Lesson 12: getting started with Vertex AI and ADK

Introduction

Over the first eleven lessons, we built a strong foundation in how agents work - reasoning, tools, memory, planning, multi-agent systems, RAG, evaluation, safety, and production operations. All of those concepts are platform-agnostic.

Now we shift to practice. This lesson maps those concepts to the specific tools and services available on Google Cloud. The goal is to give you a clear picture of what exists, how the pieces fit together, and which service to reach for when you are building a particular type of agent.

ELI5: Think of the Google Cloud AI stack like a workshop

Imagine you are setting up a woodworking workshop. You need raw materials (wood, metal), power tools (saws, drills), a workbench (a stable surface to build on), safety equipment (goggles, gloves), and a space to display or sell your finished products.

The Google Cloud AI stack works similarly:

You can use these pieces independently or together. Not every project needs every tool.

Key takeaway: Google Cloud provides a full stack for building agents, from models to managed runtime. Understanding which piece does what helps you pick the right tool for each job.

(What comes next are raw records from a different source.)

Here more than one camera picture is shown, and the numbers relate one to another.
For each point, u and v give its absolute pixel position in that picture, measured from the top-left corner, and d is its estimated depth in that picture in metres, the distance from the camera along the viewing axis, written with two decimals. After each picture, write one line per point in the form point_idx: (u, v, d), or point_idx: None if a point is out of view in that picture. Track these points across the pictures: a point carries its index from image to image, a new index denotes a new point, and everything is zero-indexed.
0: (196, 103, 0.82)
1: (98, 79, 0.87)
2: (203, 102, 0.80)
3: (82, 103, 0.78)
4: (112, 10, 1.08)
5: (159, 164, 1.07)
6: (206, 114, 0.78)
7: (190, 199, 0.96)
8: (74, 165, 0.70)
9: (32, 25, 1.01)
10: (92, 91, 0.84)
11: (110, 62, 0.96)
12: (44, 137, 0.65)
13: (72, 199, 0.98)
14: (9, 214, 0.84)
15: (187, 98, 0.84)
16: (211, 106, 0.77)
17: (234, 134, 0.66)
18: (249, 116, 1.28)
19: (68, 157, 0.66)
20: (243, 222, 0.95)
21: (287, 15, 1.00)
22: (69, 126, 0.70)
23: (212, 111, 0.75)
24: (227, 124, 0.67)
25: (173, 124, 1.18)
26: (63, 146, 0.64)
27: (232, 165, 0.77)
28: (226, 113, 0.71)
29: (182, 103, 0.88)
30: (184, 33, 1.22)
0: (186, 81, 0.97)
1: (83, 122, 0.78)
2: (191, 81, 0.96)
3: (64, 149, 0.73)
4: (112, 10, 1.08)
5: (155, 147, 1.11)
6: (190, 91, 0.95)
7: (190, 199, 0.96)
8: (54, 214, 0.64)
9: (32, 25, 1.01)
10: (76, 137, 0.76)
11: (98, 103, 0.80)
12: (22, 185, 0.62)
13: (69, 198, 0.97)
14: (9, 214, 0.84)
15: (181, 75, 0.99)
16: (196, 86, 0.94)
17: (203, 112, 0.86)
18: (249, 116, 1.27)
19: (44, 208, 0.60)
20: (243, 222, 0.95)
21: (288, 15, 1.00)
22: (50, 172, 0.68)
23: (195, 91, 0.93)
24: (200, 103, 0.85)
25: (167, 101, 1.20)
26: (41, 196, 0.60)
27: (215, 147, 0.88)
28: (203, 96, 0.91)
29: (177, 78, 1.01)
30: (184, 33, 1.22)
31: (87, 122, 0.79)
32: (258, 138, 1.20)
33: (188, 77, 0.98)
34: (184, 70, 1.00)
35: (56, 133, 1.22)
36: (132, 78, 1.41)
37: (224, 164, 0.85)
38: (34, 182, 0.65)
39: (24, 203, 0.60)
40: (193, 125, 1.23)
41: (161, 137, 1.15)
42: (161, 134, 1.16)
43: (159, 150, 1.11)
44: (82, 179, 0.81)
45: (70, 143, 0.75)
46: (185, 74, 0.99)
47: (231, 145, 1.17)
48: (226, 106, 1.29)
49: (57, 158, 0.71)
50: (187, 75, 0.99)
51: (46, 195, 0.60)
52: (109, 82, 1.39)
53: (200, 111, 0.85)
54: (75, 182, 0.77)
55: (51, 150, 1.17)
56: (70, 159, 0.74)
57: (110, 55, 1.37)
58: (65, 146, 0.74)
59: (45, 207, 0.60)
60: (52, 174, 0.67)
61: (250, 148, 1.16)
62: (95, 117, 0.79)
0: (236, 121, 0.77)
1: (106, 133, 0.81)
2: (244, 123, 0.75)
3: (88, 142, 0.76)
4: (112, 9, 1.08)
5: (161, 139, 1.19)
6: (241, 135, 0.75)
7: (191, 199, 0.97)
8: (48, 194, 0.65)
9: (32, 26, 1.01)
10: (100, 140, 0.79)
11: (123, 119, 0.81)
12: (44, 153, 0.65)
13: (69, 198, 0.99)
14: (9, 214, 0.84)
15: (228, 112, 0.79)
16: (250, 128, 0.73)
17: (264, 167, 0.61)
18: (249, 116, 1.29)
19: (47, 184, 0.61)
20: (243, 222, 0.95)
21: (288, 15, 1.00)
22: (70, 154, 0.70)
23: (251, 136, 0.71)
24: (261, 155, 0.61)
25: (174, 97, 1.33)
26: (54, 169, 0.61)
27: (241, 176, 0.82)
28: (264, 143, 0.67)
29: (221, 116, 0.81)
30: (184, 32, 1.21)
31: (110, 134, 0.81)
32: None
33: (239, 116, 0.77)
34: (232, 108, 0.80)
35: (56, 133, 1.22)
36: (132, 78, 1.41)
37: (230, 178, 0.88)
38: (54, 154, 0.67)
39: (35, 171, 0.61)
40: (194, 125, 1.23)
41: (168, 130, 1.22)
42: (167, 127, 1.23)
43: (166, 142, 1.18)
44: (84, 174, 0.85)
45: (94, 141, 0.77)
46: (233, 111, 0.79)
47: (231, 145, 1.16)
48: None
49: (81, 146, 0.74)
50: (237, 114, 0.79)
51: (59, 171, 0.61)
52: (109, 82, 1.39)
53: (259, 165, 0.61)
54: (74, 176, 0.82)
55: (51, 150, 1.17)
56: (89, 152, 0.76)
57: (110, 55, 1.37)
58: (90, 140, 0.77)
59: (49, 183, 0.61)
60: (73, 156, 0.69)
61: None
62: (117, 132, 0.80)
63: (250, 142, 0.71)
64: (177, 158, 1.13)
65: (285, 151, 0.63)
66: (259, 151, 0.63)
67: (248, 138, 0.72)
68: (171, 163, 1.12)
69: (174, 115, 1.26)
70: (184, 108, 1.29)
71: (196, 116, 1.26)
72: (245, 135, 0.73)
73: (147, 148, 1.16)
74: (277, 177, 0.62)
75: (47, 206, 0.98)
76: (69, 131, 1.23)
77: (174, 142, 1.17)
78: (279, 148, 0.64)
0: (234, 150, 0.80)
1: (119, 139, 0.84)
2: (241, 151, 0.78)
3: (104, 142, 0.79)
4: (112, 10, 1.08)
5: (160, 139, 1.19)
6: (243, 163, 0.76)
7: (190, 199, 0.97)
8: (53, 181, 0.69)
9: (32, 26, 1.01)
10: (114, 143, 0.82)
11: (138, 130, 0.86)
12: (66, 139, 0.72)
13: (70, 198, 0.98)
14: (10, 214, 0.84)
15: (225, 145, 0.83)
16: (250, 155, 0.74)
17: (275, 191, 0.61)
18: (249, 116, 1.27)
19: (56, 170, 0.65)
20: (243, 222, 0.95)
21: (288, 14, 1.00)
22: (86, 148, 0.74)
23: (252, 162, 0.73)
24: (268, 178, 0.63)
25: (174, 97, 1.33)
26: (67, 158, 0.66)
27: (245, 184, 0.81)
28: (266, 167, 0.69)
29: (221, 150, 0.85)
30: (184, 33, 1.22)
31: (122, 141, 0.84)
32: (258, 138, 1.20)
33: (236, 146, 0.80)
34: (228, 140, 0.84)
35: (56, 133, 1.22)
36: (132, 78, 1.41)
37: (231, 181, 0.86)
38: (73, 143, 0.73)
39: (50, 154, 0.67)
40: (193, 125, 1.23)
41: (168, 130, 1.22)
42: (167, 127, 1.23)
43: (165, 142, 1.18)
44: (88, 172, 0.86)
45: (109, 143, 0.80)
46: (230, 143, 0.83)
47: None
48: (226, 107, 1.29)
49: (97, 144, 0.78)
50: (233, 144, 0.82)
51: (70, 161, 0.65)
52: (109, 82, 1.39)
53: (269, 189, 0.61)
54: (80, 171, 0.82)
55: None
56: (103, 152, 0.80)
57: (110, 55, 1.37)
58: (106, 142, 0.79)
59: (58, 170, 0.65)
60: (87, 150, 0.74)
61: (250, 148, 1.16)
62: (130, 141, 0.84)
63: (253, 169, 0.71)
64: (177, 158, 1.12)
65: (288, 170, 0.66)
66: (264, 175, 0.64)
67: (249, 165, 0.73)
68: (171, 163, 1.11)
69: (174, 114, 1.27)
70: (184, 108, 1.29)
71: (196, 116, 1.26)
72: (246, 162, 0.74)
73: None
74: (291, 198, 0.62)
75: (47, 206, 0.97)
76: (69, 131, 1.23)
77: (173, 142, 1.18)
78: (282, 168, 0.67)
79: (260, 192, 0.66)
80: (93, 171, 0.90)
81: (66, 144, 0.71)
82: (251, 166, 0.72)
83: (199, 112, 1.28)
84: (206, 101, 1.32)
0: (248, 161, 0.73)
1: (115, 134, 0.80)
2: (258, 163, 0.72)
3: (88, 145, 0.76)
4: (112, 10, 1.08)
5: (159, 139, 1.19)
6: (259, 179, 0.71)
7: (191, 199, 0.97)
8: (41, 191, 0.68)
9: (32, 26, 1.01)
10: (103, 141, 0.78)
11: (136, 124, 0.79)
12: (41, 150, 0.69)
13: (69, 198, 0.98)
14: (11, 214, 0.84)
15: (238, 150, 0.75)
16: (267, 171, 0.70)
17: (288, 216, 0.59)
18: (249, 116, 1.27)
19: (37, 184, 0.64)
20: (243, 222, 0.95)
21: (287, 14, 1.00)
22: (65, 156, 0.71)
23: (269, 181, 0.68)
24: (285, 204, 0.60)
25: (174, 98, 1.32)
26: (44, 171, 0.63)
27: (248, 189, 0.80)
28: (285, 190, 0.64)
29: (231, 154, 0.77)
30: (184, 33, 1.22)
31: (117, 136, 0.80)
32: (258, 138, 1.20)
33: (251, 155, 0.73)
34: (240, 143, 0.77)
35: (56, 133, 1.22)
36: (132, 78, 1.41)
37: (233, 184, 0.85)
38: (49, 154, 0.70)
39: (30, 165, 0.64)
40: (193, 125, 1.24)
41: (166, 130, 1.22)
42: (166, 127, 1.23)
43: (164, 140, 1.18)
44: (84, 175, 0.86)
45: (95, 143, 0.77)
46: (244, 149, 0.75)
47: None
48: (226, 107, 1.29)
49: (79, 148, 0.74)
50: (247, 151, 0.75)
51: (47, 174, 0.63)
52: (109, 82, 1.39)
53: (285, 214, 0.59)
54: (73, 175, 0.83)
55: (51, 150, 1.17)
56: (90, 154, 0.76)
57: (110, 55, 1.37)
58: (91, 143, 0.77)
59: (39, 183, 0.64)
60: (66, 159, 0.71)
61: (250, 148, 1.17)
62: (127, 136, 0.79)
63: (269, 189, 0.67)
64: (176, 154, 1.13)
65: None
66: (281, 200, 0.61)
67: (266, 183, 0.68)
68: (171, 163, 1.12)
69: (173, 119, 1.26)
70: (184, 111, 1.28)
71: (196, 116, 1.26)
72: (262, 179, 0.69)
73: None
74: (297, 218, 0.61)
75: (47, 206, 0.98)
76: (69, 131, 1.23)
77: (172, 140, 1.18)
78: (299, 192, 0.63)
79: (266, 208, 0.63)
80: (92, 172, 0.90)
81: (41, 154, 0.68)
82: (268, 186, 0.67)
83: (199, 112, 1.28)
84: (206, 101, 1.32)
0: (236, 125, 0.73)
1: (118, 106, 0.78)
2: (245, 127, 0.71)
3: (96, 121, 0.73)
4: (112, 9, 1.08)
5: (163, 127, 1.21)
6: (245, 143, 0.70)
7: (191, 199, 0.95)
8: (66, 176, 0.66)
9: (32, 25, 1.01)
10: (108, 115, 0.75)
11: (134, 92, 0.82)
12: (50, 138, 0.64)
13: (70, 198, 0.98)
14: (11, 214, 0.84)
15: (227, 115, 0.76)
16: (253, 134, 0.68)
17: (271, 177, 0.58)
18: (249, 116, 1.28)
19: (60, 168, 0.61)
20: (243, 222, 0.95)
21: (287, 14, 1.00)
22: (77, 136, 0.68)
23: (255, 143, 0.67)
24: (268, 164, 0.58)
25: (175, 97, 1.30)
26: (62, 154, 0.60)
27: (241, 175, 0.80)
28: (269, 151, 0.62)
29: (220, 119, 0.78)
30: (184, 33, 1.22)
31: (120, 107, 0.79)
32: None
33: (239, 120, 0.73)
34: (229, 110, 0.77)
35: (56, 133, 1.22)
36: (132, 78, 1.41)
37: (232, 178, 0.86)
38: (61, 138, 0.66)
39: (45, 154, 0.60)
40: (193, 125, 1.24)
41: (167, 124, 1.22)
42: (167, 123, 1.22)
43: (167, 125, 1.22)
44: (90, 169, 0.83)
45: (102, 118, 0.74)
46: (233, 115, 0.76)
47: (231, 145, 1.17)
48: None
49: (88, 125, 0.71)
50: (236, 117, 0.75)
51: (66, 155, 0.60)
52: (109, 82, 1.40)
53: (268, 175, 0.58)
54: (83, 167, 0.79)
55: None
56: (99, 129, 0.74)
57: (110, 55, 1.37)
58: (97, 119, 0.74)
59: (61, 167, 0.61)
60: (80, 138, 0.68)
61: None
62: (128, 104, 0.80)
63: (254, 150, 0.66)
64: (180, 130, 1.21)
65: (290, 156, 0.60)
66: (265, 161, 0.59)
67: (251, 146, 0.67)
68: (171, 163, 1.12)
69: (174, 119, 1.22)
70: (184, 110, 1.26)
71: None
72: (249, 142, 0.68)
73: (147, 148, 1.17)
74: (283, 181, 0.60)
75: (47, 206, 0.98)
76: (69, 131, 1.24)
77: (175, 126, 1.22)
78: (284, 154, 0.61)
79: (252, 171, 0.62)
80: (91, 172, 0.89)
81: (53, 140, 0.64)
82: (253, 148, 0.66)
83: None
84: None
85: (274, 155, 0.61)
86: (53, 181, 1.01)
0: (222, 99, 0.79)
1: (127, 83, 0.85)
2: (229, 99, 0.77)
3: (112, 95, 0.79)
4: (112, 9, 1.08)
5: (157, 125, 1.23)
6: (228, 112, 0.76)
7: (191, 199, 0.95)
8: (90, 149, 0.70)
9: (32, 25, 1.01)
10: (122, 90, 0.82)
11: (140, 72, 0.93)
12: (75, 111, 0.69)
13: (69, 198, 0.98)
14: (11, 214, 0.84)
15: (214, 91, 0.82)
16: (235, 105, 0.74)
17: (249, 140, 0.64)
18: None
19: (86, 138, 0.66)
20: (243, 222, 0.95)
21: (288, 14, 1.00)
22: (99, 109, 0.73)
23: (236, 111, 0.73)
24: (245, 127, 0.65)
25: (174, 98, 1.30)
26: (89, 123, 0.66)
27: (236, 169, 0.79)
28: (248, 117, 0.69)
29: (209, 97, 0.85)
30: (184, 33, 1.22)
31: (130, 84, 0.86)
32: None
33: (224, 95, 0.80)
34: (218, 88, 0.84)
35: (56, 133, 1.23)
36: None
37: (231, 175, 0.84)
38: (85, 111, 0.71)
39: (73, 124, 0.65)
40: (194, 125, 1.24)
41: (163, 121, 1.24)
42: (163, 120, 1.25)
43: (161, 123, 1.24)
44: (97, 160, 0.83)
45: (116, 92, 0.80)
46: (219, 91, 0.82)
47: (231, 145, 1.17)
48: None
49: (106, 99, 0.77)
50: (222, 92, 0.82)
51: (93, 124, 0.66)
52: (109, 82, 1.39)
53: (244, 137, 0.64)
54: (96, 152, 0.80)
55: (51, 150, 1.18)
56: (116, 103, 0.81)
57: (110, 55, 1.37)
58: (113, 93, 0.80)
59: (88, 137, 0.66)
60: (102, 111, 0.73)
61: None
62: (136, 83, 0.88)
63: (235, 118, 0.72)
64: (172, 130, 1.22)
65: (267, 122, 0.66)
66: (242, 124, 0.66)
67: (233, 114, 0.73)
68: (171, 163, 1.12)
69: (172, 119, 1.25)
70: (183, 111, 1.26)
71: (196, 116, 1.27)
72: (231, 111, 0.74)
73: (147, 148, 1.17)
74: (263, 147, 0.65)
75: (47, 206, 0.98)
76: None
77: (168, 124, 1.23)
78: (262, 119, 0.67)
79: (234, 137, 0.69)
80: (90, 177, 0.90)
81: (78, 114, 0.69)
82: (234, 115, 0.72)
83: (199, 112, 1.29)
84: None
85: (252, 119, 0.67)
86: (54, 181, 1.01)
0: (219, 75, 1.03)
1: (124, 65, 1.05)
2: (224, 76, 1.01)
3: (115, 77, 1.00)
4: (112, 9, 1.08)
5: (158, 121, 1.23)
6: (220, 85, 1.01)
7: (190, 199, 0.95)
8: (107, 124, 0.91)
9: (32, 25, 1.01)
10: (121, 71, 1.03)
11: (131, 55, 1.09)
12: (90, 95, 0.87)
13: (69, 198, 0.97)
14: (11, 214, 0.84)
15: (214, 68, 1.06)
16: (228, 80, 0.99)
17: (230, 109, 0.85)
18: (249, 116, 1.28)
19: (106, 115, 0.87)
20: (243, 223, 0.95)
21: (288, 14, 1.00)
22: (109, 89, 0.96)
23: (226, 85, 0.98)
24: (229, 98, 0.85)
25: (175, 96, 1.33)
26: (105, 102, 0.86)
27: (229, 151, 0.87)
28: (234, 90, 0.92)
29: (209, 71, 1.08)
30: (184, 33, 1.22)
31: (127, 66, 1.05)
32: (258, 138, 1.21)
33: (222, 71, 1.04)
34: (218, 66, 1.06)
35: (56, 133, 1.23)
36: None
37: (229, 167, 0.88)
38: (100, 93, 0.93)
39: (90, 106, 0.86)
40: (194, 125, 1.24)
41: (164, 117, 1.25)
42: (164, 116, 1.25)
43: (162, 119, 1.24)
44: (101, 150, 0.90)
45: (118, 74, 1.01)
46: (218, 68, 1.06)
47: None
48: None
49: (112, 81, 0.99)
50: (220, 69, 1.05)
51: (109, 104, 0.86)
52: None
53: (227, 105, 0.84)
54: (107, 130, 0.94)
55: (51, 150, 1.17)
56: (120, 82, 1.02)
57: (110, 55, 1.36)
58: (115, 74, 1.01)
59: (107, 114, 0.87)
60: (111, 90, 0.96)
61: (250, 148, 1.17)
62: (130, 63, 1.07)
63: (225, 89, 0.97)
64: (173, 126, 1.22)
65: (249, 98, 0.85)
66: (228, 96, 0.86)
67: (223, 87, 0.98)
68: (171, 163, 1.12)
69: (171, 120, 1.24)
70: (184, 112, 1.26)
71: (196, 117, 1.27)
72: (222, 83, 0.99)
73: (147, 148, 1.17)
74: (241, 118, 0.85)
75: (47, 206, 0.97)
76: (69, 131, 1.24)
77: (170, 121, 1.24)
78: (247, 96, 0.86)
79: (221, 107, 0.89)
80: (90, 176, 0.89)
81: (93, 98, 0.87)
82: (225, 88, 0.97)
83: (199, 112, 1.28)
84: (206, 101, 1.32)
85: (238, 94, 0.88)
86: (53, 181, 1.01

The Google Cloud AI stack for agents

Here is a map of the major components and how they relate to each other:

+------------------------------------------------------------------+
|                        Your Agent Application                     |
+------------------------------------------------------------------+
|                                                                    |
|  +--------------------+    +----------------------------------+   |
|  |  Agent Development |    |  Agent Engine                    |   |
|  |  Kit (ADK)         |    |  (Managed Runtime)               |   |
|  |                    |    |                                  |   |
|  |  - Build agents    |    |  - Deploy and run agents         |   |
|  |  - Define tools    |--->|  - Session management            |   |
|  |  - Orchestration   |    |  - Scaling and monitoring        |   |
|  +--------------------+    +----------------------------------+   |
|           |                            |                          |
|           v                            v                          |
|  +----------------------------------------------------+          |
|  |              Vertex AI Platform                     |          |
|  |                                                     |          |
|  |  - Model hosting (Gemini, partner models)           |          |
|  |  - Evaluation tools                                 |          |
|  |  - Context caching                                  |          |
|  |  - Grounding with Google Search                     |          |
|  +----------------------------------------------------+          |
|           |                            |                          |
|           v                            v                          |
|  +----------------------+    +------------------------+           |
|  | Vertex AI Search &   |    |  Model Armor           |           |
|  | RAG Engine           |    |  (Safety & Guardrails) |           |
|  +----------------------+    +------------------------+           |
|                                                                    |
+------------------------------------------------------------------+
|                     Gemini Models                                  |
|  Pro (complex reasoning) | Flash (balanced) | Flash-Lite (volume) |
+------------------------------------------------------------------+

Let’s walk through each component.


Gemini Models

Gemini is Google’s family of multimodal AI models. For agent development, you will primarily work with three tiers:

Model Best For Characteristics
Gemini Pro Complex reasoning, multi-step planning, nuanced decisions Highest capability, higher latency, higher cost
Gemini Flash Balanced tasks - tool use, summarization, conversation Good capability, fast, moderate cost
Gemini Flash-Lite High-volume, simpler tasks - classification, routing, extraction Fast, lowest cost, good for high-throughput use cases

Choosing the right model

Think of model selection like choosing the right vehicle for a trip:

Most production agents use multiple model tiers through model routing (covered in Lesson 11). Use Flash-Lite for the simple steps, Flash for the core logic, and Pro only when the task genuinely requires it.

Multimodal capabilities

Gemini models can process text, images, audio, and video. This means your agents can:

This is a significant advantage over text-only models because it lets you build agents that interact with the real world in richer ways.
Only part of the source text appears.